Do you know what is !! expression?

Answer

If you try to Google for this !! operator you will get all sorts of results. But not one correct result. So, if you are trying to search for this expression, you have to be smart. Search for not not operator in JavaScript. Or double negation in JavaScript.

This little experiment itself tells us that it not a very widely used expression. But, that does on do justice to its usefulness.

It basically forces to return the true boolean value of the provided expression.

So, you know 0 is a falsy value in JavaScript. But, if you do something like this:

0 === false // false

It will return false. But now, try this.

!!0 === fales // true

In short !! returns a true boolean representation of the expression provided.

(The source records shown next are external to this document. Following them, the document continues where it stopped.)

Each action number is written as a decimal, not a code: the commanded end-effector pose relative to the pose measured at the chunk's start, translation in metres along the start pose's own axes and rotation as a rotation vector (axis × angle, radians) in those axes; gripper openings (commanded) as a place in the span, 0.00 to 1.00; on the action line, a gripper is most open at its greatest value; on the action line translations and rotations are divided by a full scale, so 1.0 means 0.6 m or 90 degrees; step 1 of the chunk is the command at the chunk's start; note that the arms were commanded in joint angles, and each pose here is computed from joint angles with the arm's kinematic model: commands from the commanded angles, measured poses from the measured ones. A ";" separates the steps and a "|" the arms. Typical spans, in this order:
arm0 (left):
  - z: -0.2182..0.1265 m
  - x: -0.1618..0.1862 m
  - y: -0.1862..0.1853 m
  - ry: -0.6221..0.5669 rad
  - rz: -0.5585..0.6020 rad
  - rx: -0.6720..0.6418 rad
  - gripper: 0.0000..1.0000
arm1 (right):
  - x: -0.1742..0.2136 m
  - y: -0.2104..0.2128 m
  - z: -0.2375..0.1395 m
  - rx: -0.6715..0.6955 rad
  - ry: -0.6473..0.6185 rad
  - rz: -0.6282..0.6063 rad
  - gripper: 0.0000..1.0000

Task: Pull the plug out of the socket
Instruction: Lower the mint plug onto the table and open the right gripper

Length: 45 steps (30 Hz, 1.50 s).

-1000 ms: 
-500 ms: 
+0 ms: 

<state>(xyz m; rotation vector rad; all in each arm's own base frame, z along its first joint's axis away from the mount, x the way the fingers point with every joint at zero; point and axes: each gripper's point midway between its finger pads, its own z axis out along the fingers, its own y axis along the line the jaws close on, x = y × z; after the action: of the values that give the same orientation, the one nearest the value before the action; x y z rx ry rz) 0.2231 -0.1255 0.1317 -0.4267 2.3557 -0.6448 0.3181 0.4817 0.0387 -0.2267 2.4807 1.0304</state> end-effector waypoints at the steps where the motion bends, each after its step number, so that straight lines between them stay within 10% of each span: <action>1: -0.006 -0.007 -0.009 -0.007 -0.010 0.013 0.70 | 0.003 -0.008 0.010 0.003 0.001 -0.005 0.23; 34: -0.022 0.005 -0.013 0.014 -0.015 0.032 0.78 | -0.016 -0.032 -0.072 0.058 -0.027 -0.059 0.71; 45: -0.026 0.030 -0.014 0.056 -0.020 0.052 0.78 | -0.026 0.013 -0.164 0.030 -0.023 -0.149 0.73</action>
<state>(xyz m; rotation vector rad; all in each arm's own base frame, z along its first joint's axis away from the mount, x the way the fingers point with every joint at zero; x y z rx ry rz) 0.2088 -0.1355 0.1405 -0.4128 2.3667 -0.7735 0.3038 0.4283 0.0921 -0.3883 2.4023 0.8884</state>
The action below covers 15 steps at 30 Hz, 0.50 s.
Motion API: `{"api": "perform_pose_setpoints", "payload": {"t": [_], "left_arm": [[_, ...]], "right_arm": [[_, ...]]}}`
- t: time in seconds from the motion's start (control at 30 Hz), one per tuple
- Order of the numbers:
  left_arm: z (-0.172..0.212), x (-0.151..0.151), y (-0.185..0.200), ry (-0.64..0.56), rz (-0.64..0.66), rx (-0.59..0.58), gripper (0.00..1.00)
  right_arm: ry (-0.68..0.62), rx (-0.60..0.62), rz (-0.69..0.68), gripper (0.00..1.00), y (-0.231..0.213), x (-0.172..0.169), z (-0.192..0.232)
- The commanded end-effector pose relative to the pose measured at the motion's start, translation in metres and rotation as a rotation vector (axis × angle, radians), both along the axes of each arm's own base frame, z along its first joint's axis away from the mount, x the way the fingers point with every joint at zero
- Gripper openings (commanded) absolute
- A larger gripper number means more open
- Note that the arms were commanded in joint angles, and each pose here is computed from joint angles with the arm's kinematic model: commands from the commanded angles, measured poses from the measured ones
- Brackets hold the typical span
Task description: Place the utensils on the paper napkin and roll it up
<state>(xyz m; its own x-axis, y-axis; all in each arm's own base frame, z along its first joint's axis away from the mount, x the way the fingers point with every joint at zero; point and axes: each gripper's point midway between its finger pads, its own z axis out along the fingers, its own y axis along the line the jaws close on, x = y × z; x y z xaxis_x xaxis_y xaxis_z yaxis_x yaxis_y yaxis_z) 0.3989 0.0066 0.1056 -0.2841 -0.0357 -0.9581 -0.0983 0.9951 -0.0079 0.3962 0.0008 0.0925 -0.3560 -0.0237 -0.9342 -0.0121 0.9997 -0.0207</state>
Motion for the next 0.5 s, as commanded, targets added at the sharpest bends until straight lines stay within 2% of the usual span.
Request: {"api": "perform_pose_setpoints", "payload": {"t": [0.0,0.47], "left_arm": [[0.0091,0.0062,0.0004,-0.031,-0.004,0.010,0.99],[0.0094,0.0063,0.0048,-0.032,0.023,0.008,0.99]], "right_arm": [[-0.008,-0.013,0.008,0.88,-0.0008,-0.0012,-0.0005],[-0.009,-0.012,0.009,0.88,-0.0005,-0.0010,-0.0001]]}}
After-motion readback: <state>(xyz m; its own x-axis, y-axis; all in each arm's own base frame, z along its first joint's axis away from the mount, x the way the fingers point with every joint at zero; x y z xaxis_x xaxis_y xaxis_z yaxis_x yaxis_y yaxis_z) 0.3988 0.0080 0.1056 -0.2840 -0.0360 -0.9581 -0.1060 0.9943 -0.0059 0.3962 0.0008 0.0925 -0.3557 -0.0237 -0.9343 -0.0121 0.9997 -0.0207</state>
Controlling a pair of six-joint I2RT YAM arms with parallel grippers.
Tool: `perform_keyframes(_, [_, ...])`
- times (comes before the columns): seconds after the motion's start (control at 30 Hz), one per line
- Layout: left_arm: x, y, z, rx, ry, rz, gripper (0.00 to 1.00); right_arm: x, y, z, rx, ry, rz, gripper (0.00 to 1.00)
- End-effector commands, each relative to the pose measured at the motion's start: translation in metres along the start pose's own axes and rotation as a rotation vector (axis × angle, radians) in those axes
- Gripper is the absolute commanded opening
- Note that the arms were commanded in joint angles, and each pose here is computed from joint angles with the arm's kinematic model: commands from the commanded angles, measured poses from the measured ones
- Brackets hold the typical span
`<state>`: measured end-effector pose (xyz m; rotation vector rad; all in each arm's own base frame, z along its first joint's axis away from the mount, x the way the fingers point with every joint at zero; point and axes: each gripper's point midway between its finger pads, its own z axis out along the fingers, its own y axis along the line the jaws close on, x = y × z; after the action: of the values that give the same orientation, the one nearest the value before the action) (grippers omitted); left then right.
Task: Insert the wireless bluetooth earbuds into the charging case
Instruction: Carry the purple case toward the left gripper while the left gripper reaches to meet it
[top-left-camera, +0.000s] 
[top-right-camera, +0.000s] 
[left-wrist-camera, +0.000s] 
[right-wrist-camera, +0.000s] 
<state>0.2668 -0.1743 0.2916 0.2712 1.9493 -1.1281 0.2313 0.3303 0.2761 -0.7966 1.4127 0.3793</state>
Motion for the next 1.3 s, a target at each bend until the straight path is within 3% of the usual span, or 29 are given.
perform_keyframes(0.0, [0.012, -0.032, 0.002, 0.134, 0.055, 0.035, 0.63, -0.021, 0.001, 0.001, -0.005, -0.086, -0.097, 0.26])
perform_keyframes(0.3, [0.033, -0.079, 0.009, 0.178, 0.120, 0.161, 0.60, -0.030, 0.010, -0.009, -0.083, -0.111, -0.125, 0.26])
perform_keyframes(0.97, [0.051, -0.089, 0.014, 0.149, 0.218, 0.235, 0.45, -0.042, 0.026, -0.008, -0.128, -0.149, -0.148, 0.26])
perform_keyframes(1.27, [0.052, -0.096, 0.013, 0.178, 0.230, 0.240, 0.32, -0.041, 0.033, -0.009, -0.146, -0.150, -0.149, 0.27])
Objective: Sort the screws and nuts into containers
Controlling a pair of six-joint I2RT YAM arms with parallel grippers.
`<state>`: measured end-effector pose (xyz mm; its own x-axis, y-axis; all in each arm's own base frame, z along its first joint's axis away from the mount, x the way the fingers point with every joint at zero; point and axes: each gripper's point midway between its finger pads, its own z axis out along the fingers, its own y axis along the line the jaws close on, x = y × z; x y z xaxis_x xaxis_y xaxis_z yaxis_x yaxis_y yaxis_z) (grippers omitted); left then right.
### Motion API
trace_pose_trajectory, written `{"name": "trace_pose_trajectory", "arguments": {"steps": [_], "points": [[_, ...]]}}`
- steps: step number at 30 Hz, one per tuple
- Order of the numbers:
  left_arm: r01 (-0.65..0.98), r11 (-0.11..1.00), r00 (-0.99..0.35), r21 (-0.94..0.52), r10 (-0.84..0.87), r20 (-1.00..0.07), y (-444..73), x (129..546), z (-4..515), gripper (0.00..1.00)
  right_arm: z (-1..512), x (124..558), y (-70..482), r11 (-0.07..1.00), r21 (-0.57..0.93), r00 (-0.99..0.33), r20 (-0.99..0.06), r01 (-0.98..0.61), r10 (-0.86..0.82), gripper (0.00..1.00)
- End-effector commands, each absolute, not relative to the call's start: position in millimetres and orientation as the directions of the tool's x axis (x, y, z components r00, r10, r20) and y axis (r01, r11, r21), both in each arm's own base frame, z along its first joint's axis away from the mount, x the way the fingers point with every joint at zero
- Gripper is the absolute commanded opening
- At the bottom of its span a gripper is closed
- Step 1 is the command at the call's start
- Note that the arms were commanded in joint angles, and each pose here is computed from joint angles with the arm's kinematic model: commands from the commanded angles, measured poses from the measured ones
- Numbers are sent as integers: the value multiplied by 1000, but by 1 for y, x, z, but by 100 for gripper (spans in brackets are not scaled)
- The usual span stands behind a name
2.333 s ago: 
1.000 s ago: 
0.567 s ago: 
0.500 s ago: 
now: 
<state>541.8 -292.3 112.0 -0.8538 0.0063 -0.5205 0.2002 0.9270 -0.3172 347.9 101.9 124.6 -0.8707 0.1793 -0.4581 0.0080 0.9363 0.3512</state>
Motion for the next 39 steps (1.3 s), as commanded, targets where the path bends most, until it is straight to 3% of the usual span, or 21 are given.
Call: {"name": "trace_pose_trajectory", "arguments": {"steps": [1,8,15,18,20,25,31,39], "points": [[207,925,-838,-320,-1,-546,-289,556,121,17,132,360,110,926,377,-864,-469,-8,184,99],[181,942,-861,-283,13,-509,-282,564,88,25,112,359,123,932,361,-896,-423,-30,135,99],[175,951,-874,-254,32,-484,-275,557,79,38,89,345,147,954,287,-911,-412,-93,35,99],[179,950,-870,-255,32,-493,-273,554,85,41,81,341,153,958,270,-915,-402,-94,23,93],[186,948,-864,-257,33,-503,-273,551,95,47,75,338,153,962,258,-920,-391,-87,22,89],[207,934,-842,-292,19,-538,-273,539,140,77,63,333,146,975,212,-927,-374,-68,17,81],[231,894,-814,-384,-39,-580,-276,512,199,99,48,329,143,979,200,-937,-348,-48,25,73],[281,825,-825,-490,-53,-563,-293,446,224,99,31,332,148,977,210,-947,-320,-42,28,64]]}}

You might ask why would I even do this if simple 0 == false works for me. Well, this comes handy when dealing with custom types.

To check if the object is present we simply do:

if (myobject) {
    // do this
}

But, this restrains garbage collector from collecting that object even when it is no more needed. Because a reference to it is held in your code.

On the other hand, if you do:

if (!!myobject) {
    // do this
}

Your code is not holding a reference to the myobject. It just evaluates the true boolean value of it and it is not available for the garbage collector for the cleanup.

Summary:

These were some fun and tricky questions in JavaScript you should be familiar with. In my similar future posts I would try to come up with some more fun questions like these.

Please let me know what do you think of these questions and how many of them you already knew?